|
|
|
|
|
by brianchu
3182 days ago
|
|
This article is not that detailed, but it's a sentiment I agree with, so I'll add one major shortcoming of Tensorflow: its memory usage is really bad. The default behavior of TF is to allocate as much GPU memory as possible for itself from the outset. There is an option (allow_growth) to only incrementally allocate memory but when I tried it recently it was broken. This means there aren't easy ways to figure out exactly how much memory TF is using (e.g. if you want to increase the batch size). I believe you can use their undocumented profiler, but I ended up just tweaking batch sizes until TF stopped crashing (yikes). TF does not have in-place operation support for some common operations that could use it, like dropout (other operations do have this support, I believe). Even Caffe, which I used for my research in college, had this. This can double your GPU RAM usage depending on your model, and GPU RAM is absolutely a precious resource.
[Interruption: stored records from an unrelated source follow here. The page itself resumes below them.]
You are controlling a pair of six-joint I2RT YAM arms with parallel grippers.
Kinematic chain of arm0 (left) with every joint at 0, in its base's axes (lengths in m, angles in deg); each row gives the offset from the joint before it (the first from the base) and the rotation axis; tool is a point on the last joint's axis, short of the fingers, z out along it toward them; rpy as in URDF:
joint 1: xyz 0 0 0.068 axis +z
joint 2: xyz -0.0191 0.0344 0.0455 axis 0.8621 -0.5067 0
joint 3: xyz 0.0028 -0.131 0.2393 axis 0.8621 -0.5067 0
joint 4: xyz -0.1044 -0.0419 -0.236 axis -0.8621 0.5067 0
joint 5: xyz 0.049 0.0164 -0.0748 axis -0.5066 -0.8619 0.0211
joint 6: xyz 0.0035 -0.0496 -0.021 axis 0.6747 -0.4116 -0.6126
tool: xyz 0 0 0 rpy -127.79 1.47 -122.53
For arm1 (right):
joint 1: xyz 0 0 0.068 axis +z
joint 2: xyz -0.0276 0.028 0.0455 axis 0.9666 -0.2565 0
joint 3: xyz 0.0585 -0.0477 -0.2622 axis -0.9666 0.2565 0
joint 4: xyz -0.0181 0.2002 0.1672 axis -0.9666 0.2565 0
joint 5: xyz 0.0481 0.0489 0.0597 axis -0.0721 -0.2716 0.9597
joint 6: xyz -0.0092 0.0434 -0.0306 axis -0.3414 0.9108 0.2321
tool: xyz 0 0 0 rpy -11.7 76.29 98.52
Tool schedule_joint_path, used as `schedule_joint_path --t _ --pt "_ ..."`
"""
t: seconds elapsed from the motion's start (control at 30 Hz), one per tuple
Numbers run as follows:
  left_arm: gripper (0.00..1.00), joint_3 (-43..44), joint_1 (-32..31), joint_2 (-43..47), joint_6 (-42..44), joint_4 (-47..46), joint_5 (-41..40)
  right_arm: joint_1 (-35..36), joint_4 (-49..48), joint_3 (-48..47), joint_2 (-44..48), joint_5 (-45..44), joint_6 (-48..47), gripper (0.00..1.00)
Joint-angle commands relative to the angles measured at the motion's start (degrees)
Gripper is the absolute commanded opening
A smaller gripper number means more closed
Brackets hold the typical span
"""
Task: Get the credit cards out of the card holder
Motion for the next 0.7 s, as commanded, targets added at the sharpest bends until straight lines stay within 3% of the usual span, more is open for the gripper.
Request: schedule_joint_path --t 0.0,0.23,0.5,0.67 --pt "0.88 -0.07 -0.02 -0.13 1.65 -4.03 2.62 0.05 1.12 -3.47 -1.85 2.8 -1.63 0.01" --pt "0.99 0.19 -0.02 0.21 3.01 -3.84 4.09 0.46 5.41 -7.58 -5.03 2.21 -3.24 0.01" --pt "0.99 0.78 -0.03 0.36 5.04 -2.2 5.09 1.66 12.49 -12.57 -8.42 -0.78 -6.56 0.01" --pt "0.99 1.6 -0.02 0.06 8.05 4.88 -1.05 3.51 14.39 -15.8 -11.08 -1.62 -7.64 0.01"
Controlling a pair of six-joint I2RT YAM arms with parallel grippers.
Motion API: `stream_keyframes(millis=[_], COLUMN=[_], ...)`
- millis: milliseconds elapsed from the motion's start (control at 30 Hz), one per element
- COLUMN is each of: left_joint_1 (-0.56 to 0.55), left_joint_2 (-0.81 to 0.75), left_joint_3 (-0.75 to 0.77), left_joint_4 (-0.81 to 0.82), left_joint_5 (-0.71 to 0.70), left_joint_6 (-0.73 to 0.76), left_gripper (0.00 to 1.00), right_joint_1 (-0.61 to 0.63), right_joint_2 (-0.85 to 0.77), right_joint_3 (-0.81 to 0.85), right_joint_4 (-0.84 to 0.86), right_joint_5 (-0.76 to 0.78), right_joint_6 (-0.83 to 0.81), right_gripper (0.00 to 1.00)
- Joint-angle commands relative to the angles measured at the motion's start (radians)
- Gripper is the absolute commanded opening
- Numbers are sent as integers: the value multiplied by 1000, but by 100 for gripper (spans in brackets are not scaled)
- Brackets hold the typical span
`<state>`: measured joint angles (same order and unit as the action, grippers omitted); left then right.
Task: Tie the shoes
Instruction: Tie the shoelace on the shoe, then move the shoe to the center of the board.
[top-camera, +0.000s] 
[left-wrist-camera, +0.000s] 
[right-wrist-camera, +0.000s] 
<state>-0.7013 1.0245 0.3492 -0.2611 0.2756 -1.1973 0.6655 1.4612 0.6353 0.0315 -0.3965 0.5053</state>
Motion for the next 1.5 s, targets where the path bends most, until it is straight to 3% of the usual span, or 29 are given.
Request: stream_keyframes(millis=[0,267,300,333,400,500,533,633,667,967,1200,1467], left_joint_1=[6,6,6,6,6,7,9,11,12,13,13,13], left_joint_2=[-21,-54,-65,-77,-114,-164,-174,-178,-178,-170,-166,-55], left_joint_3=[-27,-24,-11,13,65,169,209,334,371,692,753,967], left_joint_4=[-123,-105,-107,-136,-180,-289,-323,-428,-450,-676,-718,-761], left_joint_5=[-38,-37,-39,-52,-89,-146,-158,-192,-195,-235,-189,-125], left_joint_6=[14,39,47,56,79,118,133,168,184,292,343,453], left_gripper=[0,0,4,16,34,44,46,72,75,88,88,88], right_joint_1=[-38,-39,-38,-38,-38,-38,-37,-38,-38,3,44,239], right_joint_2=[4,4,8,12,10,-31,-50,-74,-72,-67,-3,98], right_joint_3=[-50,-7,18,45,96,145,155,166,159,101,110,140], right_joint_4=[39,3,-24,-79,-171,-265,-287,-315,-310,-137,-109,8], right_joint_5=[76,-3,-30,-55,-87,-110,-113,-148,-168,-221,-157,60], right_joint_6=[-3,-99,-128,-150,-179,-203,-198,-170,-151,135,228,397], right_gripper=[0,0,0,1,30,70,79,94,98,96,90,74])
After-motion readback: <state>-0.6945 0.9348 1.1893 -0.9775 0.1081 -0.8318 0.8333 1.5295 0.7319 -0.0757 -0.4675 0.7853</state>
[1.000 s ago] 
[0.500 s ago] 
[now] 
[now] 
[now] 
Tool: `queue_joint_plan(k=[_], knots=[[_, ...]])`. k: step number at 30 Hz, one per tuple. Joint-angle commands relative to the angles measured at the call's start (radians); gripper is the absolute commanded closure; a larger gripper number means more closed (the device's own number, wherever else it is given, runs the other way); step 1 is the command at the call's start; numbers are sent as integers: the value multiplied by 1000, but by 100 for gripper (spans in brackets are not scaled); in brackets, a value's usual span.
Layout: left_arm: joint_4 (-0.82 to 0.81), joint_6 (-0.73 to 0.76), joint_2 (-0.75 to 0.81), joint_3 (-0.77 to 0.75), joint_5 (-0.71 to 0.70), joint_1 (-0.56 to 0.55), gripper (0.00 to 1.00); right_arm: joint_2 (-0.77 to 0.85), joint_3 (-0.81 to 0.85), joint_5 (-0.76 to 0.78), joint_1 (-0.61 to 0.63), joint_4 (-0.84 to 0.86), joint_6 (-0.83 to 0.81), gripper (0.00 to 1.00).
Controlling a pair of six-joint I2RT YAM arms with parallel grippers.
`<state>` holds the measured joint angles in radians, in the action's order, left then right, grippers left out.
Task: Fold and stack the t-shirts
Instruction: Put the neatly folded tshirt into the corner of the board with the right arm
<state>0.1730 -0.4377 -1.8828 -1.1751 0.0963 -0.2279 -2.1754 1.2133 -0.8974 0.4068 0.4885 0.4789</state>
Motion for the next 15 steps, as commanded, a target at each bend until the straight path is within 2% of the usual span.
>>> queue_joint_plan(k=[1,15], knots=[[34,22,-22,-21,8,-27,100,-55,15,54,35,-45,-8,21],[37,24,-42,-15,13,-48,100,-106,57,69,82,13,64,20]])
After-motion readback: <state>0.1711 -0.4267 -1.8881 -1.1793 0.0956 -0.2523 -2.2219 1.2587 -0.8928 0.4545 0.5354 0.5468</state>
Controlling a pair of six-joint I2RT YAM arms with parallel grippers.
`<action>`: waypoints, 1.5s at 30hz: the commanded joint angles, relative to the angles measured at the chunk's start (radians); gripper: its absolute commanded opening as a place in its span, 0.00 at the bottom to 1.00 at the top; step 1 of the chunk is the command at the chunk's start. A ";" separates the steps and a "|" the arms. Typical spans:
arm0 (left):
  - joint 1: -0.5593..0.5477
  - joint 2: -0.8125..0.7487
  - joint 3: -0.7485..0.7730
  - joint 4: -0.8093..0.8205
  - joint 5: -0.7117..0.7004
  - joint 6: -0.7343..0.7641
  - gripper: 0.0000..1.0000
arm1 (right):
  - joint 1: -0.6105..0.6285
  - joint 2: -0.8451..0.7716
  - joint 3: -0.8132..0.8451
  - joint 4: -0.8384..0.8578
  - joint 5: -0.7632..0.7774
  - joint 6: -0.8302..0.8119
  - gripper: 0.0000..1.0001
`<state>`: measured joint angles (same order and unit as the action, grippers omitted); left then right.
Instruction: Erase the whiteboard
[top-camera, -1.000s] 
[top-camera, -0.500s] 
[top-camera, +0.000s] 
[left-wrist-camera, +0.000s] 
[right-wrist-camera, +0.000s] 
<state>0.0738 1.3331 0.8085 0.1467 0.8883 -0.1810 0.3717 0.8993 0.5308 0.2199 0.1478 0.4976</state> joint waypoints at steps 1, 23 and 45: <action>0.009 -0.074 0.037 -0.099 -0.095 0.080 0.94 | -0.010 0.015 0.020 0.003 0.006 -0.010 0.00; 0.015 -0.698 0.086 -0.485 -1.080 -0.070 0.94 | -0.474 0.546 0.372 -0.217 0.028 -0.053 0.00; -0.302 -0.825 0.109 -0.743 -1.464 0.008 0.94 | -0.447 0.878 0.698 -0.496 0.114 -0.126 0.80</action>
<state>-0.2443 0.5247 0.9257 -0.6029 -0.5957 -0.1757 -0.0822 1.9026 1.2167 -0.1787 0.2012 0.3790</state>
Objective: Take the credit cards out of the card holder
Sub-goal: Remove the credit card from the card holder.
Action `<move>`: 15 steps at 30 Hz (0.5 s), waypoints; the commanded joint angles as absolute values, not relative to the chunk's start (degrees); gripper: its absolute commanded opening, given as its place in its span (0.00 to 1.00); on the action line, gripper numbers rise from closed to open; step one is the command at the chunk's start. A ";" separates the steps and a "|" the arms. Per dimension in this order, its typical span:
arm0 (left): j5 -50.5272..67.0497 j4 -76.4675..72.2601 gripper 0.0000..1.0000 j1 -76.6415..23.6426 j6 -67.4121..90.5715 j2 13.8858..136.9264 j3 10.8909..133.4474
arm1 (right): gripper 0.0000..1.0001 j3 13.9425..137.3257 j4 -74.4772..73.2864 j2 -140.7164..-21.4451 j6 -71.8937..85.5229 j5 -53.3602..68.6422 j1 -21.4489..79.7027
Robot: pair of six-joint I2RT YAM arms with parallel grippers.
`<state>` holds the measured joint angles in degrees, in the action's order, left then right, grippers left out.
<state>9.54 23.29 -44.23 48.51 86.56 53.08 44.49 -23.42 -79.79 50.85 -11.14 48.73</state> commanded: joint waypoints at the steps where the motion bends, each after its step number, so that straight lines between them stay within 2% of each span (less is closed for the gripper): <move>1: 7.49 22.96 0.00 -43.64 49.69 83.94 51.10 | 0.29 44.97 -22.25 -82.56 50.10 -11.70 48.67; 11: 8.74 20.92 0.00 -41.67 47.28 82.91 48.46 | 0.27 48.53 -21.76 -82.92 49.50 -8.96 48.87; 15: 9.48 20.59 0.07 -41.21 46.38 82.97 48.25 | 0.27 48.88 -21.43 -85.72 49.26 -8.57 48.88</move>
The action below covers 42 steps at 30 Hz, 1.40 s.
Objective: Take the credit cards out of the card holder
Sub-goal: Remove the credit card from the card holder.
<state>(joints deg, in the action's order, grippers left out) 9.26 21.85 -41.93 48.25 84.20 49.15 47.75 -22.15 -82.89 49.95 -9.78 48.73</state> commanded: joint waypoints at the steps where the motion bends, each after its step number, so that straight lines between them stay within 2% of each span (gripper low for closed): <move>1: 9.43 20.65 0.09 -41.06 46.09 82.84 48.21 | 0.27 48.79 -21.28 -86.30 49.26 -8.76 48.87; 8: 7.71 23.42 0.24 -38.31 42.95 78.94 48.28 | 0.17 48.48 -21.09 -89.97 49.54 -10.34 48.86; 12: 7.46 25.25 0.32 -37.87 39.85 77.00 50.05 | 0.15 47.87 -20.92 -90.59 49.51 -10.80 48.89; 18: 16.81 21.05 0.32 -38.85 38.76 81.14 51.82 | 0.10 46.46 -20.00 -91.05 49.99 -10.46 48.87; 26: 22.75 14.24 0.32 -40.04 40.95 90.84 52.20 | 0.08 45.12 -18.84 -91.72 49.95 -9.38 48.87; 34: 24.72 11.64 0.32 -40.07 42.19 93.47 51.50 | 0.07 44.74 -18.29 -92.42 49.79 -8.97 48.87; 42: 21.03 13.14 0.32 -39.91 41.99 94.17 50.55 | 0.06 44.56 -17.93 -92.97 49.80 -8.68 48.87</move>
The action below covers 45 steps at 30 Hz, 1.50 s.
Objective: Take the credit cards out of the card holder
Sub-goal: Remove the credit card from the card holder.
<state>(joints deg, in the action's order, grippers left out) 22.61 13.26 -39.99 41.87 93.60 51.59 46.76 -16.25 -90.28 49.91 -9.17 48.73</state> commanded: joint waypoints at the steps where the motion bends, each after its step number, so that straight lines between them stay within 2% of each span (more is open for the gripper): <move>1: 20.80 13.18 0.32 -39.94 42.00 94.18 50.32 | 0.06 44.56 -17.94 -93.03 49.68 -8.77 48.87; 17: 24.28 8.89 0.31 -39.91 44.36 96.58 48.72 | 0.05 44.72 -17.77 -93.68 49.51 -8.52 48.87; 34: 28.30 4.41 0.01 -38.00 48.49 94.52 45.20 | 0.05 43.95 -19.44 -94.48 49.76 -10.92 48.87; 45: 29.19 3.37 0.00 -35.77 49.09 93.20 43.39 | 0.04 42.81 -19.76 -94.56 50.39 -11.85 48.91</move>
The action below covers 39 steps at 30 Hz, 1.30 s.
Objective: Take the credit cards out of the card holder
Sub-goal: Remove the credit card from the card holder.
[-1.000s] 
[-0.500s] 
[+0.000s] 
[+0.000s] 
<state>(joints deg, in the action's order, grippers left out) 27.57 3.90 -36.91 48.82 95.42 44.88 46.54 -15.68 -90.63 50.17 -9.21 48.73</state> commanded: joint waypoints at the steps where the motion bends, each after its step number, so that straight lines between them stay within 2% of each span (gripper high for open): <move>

Finally, I've had issues where TF runs out of GPU RAM halfway through training, which should never happen - if there's enough memory for the first epoch, there should be enough memory for every epoch. The last thing I want to do is debug a memory leak / bad memory allocation ordering in TF. |
|
There is also per_process_gpu_memory_fraction, which limits Tensorflow to only allocate that fraction of each visible GPUs memory. It's still not great, but has been helpful in keeping resources free for models that do not need all the GPUs memory.